*Work required:*
Restate, word for word, the lines from the opening line of the data through the line containing "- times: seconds", both included, and nothing else.

[Stored records]

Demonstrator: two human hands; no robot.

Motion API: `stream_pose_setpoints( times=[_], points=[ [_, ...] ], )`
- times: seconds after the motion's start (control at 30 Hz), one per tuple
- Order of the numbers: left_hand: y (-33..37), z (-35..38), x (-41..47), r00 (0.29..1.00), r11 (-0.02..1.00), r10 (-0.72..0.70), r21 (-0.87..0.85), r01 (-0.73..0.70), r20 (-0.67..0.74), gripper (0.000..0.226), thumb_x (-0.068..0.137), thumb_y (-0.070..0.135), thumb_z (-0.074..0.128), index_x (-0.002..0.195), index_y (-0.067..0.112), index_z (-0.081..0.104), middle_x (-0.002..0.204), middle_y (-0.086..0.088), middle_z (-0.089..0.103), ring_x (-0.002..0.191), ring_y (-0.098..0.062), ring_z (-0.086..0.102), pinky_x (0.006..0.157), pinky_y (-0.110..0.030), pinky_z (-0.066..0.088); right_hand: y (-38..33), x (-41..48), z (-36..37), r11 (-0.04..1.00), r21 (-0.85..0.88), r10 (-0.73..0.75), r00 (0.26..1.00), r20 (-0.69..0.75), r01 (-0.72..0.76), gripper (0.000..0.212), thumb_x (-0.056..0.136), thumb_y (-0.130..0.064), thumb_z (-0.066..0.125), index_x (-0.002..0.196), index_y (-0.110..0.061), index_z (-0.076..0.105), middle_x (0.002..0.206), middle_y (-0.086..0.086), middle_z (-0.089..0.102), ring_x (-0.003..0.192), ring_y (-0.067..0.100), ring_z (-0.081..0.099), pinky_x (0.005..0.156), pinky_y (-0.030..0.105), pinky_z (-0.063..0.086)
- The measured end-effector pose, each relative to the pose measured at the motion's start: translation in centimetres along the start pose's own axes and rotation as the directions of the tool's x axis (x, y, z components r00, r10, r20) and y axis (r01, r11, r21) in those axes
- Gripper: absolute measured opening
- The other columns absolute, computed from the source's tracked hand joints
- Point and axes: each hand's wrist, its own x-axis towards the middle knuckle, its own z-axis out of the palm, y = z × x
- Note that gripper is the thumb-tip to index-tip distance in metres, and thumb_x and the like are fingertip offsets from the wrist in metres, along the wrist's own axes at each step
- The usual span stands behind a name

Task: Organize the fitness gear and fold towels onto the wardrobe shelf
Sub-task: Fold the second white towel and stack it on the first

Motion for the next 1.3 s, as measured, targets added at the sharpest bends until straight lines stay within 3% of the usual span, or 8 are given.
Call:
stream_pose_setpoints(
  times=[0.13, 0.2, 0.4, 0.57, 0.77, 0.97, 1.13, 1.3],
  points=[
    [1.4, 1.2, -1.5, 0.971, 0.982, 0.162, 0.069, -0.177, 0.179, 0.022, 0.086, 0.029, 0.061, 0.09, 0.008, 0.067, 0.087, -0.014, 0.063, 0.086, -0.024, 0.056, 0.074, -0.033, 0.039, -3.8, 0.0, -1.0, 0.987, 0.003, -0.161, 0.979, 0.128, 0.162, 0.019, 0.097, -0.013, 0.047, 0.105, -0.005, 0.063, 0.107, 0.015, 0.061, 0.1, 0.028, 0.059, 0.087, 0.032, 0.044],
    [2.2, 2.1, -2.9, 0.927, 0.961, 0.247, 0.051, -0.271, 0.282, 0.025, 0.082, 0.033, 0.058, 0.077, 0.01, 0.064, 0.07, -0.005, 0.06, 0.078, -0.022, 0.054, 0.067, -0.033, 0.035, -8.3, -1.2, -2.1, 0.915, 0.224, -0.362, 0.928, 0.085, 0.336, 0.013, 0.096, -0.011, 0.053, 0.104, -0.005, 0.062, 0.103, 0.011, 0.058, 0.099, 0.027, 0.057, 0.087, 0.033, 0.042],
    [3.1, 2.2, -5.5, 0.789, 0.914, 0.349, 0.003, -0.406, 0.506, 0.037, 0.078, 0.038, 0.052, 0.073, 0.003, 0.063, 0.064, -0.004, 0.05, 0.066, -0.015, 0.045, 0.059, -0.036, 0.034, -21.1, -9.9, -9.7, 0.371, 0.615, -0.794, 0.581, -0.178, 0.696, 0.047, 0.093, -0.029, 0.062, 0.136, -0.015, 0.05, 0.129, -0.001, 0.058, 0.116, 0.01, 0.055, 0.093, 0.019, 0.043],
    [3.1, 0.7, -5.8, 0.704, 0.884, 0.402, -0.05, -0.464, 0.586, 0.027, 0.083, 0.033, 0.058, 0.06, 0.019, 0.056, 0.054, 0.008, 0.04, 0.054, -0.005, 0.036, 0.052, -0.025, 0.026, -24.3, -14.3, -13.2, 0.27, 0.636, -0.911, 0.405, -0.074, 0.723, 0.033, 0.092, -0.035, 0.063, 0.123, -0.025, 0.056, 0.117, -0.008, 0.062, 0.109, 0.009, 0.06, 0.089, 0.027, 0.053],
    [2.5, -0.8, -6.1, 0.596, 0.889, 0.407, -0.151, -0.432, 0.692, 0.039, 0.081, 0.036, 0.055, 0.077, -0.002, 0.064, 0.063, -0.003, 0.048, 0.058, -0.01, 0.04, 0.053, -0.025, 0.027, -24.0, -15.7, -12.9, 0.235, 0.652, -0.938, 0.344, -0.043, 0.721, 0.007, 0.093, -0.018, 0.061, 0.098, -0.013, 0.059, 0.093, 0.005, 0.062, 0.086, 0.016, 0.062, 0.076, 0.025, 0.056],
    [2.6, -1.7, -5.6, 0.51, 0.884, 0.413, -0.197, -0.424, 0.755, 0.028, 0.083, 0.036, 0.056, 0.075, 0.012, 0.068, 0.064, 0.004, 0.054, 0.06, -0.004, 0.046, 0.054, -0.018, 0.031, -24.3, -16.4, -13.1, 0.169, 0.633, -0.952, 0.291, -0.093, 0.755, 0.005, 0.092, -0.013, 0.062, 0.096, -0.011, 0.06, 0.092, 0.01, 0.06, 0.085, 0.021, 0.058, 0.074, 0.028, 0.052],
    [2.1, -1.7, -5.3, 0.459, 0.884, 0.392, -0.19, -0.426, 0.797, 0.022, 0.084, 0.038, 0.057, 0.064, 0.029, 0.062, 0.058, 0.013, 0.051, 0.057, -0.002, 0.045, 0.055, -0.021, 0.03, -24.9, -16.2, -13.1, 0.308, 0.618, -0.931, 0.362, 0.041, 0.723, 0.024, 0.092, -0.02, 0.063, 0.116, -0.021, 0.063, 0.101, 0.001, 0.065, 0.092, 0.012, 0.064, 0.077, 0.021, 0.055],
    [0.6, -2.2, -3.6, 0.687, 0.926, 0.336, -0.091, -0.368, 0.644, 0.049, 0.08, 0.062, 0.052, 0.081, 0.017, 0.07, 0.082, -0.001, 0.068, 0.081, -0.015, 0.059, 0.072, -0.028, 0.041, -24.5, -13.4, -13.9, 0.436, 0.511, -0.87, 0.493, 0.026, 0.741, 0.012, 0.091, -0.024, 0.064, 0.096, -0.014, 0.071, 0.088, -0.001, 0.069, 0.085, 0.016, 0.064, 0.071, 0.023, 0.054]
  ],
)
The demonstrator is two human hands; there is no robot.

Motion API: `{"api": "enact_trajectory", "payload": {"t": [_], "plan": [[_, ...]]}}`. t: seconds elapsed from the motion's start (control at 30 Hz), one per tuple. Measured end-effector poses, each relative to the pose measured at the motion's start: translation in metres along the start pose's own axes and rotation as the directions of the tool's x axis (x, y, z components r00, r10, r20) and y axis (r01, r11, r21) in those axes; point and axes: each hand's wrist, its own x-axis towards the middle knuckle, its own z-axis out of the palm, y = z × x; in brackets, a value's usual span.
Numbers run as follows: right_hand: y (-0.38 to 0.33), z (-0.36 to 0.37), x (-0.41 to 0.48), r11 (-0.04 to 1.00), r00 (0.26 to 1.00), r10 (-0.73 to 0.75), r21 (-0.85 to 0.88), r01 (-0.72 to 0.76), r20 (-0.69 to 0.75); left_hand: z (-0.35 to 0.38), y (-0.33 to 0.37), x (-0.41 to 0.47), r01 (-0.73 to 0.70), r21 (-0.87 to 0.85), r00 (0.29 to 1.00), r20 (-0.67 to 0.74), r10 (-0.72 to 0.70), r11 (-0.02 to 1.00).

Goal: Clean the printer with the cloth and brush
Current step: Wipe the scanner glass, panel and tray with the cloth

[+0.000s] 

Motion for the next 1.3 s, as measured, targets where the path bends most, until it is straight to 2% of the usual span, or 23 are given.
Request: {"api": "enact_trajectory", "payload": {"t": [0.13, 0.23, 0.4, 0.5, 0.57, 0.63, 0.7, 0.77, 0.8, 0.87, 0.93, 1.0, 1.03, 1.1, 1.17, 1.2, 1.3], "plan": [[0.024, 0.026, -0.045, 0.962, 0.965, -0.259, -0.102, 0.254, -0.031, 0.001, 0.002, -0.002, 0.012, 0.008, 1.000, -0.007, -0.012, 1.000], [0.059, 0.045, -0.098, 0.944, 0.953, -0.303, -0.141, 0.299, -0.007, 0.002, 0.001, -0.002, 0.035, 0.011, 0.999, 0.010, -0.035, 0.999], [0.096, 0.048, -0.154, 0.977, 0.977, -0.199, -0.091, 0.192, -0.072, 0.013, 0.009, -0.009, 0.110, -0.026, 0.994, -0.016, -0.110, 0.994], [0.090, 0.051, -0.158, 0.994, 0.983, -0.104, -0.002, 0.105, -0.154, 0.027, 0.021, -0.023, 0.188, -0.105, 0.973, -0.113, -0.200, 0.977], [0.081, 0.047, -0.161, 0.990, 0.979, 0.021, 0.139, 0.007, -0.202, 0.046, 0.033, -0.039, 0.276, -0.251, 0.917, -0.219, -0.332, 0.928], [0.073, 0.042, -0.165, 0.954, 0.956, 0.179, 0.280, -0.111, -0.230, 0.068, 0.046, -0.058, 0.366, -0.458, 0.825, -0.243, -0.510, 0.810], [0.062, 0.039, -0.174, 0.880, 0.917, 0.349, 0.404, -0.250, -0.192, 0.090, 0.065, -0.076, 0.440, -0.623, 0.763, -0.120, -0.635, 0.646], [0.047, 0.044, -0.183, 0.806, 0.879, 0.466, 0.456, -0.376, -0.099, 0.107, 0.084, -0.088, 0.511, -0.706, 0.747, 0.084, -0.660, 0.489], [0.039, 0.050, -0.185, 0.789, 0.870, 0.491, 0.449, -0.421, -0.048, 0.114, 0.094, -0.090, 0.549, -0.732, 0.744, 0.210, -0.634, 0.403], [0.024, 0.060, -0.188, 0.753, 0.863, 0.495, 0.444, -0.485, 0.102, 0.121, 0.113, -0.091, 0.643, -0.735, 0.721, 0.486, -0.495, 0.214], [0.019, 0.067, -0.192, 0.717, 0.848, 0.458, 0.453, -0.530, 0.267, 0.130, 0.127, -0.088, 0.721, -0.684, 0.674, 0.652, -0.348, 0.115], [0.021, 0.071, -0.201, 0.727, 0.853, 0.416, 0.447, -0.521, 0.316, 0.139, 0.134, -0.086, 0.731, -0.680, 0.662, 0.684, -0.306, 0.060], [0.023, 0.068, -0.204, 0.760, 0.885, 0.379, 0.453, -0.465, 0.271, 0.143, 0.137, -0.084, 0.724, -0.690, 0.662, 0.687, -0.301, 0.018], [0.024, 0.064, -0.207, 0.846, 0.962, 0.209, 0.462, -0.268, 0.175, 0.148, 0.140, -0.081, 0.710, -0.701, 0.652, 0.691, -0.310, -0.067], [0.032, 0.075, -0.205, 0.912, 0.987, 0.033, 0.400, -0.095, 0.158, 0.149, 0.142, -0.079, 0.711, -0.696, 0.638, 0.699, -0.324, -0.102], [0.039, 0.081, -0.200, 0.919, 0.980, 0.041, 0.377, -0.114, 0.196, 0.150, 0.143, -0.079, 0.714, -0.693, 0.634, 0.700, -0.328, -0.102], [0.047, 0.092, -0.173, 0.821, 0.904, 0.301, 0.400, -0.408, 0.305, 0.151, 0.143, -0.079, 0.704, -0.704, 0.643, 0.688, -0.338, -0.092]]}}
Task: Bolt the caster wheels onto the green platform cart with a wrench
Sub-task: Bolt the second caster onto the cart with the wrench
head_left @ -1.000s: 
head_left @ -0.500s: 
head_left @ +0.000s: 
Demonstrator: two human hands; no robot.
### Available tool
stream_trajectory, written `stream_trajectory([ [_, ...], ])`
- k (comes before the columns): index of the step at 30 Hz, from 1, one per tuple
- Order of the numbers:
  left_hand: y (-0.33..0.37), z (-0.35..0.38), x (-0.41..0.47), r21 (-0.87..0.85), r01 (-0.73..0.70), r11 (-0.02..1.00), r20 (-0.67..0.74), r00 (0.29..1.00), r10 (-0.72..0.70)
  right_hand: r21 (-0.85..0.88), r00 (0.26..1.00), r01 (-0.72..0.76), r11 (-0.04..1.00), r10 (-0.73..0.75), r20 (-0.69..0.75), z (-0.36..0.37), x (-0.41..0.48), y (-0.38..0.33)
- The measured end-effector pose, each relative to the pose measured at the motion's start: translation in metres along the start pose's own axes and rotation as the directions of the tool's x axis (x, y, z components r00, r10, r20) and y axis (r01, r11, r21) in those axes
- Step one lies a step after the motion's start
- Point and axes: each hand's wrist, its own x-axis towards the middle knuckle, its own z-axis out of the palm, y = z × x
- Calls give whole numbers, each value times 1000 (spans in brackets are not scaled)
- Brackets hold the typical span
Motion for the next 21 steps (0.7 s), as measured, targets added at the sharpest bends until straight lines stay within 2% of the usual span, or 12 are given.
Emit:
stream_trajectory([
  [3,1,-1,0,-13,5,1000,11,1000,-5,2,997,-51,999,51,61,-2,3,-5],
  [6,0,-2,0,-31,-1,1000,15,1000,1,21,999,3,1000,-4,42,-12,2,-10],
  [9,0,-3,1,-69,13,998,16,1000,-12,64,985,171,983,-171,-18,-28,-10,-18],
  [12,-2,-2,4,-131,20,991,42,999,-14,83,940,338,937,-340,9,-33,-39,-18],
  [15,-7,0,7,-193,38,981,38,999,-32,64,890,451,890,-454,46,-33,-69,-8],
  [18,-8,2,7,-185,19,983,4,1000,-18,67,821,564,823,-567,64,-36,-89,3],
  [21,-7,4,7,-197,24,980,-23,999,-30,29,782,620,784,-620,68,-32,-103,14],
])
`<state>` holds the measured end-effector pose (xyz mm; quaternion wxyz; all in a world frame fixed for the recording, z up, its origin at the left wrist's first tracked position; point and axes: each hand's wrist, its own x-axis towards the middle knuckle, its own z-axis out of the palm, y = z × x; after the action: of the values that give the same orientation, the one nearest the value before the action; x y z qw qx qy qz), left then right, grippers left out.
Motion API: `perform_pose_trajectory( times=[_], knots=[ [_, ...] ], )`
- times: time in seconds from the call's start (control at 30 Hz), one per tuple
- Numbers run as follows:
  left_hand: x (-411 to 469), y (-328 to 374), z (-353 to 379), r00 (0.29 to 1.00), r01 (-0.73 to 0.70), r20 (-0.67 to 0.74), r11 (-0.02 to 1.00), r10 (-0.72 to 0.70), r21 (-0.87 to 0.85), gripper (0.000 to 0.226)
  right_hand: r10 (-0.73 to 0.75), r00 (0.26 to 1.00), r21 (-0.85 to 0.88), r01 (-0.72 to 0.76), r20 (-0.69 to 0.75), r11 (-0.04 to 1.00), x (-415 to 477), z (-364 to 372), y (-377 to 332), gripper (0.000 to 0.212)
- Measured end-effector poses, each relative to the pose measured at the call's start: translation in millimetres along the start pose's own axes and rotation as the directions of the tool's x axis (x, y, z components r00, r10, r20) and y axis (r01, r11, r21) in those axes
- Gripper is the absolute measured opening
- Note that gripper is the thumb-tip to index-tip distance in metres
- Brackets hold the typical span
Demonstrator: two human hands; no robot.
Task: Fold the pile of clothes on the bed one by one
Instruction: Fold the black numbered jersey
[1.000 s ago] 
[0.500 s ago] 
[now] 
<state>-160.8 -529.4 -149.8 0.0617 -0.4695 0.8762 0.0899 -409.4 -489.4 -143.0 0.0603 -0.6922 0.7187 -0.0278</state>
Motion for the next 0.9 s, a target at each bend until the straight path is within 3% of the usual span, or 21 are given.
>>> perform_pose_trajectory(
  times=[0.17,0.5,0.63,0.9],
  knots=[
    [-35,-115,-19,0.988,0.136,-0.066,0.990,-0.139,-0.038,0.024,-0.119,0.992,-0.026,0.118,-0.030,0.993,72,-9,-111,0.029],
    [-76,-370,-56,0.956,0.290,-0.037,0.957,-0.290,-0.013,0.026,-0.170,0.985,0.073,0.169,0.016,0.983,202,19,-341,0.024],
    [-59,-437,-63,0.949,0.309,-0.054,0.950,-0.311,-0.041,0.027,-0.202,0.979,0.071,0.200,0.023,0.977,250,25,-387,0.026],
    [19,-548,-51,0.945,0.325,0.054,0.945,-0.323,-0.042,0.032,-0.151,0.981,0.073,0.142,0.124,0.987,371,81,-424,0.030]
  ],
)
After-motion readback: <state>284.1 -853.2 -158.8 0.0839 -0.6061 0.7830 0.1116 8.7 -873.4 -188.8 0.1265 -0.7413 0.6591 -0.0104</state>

*Expected answer:*
Demonstrator: two human hands; no robot.

Motion API: `stream_pose_setpoints( times=[_], points=[ [_, ...] ], )`
- times: seconds after the motion's start (control at 30 Hz), one per tuple

The answer has been fully stated.